The Metaphor of a Clean Shave

I’m in dad’s bathroom, downstairs,

of course, messier

than any other part of the house

in that gendered babyboomer sort of way,

slathering my thickish, reddish beard

with soft, fun froth,

using his badger hair shaving brush –

his only vestige aside from the tin of shoe polish

from the old days, these days

you’ll mostly find new bike shorts

and electrolyte tablets on his receipts –

and I turn out the itch from my face

like a bad child from the dinner table

and lift the tough chin patches

like the dark spots on a peach with a knife,

which is a Gillette Mach 3 in this allegory.

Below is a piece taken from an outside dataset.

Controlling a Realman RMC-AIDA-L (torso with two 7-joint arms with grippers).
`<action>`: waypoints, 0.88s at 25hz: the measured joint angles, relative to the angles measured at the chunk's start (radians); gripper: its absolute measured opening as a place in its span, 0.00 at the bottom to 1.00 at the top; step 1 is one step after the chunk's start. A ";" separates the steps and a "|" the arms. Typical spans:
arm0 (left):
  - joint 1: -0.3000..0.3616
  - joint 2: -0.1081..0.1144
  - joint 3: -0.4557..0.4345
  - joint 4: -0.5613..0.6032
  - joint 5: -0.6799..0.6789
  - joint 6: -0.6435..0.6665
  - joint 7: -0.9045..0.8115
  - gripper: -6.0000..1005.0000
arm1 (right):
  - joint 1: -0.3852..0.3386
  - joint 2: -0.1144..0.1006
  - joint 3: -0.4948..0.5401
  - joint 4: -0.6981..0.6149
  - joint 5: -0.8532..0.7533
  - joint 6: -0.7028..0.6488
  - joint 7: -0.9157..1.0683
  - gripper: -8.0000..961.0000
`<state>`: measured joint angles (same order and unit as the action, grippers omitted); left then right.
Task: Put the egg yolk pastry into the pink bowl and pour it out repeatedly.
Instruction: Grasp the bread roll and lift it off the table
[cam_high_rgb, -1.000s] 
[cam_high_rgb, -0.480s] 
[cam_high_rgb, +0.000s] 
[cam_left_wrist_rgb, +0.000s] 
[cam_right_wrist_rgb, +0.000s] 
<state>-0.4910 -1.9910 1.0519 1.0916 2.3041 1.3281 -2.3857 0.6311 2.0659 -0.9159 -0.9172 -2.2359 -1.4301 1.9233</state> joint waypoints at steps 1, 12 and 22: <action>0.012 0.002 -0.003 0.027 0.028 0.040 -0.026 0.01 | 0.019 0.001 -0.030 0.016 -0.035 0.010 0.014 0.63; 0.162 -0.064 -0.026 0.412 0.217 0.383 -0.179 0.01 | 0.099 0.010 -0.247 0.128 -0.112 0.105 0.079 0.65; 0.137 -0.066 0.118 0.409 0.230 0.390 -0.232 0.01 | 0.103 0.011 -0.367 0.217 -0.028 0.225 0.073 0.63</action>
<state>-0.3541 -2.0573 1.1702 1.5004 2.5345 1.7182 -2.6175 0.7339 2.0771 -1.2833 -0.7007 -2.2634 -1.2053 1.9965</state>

The objects in the room are charged:

a standard amber pill bottle faces the mirror

but I know it is Lipitor and I see the number of refills

is infinite and the future is a hungry bear

I will be consumed by, in known ways,

and the ceramic cup with the shaving soap in it

is, dearly, the same old one with a nautical blue circle

with a nautical blue scene painted inside the circle,

most nautical things in Mystic mixing beauty

and privilege in an awkward often awful chowder,

the hair brush that has been smushed

from hundreds of morning runs

through dad’s persistent hair, which I didn’t get

to be a part of, have never used a brush.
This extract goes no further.